The goal of this notebook is to uncover several constructions inside the dataset which may help us to uncover fraud. With that, we can see whether we can create features related to connections inside the network. In this network analysis, we see if we can use the connections an account has in order to predict behavior. We will build a graph with the following properties:
Once we have this, we can see if we can use different graph properties to see whether or not an account is suspicious of unwanted behaviour.
In [1]:
%matplotlib inline
import pandas as pd
import numpy as np
import networkx as nx
import matplotlib.pyplot as plt
In [3]:
client_info = pd.read_csv('data/client_info.csv')
demographic_info = pd.read_csv('data/demographic_data.csv')
transaction_info = pd.read_csv('data/transction_info.csv')
order_info = pd.read_csv('data/order_info.csv')
In [4]:
transaction_info['bank_account'] = transaction_info['bank'] + transaction_info['account'].map(str)
In [5]:
G = nx.Graph()
G.add_nodes_from(transaction_info['account_id'].unique().tolist())

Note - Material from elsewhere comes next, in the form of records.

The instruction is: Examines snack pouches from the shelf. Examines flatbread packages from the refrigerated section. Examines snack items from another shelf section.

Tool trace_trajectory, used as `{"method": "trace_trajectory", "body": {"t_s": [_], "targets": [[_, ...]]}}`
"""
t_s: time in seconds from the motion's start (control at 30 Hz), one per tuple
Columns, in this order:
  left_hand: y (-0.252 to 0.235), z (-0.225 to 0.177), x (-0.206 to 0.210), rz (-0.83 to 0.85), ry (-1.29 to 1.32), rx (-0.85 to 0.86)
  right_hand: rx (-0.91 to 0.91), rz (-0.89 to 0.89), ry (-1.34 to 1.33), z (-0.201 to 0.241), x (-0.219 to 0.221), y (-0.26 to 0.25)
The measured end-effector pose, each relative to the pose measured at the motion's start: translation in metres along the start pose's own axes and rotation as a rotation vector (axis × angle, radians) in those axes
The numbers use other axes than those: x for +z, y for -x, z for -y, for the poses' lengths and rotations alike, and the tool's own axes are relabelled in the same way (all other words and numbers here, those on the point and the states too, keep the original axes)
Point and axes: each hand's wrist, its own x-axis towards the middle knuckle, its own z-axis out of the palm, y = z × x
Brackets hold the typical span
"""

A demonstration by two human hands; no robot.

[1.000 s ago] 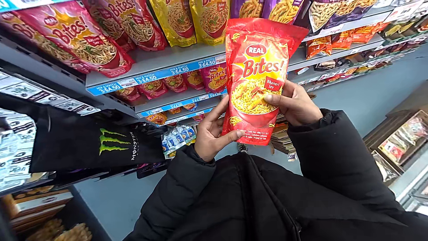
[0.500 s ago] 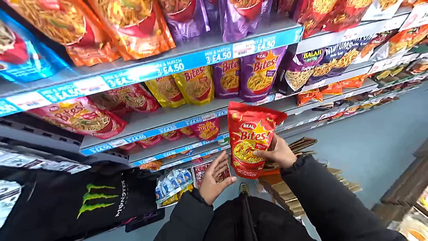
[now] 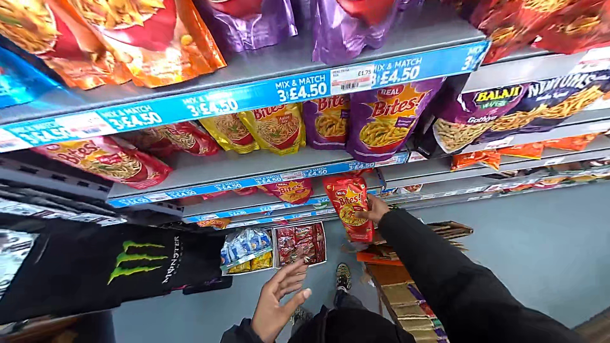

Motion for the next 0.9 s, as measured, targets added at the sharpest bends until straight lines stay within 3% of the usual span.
{"method": "trace_trajectory", "body": {"t_s": [0.17,0.27,0.63,0.77,0.9], "targets": [[0.010,-0.001,0.003,-0.059,0.003,-0.062,-0.036,-0.052,-0.018,-0.001,0.012,-0.075],[0.014,-0.004,0.006,-0.092,-0.008,-0.098,-0.033,-0.106,-0.032,0.004,0.017,-0.095],[0.012,-0.012,0.019,-0.141,-0.008,-0.177,-0.037,-0.259,-0.021,0.025,0.030,-0.137],[0.010,-0.016,0.021,-0.148,-0.014,-0.181,-0.027,-0.303,-0.147,0.032,0.045,-0.144],[0.011,-0.014,0.021,-0.146,-0.033,-0.169,-0.037,-0.279,0.072,0.036,0.057,-0.150]]}}
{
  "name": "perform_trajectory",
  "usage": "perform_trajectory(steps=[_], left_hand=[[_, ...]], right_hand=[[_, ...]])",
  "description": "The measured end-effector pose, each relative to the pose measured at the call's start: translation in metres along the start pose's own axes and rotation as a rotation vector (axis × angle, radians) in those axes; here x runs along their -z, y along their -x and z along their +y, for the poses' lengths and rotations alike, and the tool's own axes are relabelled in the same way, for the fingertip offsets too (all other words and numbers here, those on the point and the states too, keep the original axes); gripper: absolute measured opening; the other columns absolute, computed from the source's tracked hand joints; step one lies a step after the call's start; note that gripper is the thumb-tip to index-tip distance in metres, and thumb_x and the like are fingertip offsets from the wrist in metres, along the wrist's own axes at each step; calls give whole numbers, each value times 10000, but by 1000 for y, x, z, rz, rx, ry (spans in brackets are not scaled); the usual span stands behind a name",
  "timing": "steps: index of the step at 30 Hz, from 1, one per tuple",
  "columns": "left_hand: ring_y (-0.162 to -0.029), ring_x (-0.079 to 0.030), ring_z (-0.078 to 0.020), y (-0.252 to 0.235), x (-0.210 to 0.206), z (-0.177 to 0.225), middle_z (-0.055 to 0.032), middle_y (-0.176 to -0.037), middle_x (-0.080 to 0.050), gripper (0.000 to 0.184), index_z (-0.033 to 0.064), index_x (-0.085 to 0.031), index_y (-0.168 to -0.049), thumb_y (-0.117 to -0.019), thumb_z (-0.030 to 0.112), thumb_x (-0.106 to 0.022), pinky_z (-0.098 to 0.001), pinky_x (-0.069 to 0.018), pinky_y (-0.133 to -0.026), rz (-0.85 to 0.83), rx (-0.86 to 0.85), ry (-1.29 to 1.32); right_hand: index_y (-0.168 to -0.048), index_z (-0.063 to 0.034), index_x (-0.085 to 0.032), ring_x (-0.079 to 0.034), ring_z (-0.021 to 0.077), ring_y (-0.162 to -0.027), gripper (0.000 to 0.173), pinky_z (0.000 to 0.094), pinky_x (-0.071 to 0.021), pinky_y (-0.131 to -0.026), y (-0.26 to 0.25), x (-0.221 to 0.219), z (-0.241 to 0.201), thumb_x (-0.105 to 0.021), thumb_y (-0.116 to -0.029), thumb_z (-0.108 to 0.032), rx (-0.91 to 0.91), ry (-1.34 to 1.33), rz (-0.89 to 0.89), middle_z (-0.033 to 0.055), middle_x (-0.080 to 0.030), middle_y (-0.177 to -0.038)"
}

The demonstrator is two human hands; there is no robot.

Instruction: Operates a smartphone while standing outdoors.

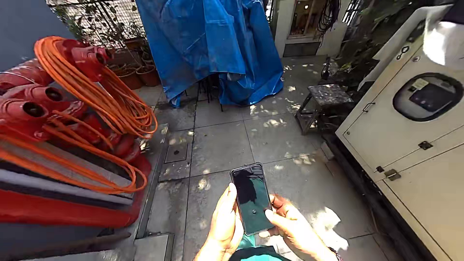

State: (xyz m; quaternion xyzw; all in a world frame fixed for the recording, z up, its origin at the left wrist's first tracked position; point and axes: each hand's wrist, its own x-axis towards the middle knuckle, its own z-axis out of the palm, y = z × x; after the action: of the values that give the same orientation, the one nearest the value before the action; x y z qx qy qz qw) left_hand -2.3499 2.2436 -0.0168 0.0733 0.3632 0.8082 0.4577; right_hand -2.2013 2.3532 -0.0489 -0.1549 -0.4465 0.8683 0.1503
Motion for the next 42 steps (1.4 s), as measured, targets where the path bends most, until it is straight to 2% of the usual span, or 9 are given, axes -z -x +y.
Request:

G.add_nodes_from(transaction_info['bank_account'][transaction_info['bank_account'].notnull()].unique())
In [6]:
nonEmpty = transaction_info[transaction_info['bank_account'].notnull()]
edges = zip(nonEmpty['account_id'],nonEmpty['bank_account'], nonEmpty['amount'])
G.add_weighted_edges_from(edges)
In [7]:
giant = max(nx.connected_component_subgraphs(G), key=len)
nx.draw_circular(giant)
In [8]:
Gdi = nx.DiGraph()
Gdi.add_nodes_from(giant.nodes())
Gdi.add_edges_from(giant.edges())
nx.draw_circular(Gdi)
Unfortunatly, we see that our datastet has no internal transactions (or we do not have the required mapping). Therefore a network analysis will not help us any further.
A different dataset which does have this mapping is hard to find. Internally, banks do have these but due to prviacy constraints these are never made pulic. We could also use Bitcoin transactions but a crypto currency won't provide us with any other features. Hence, we will abandon the network analysis for now.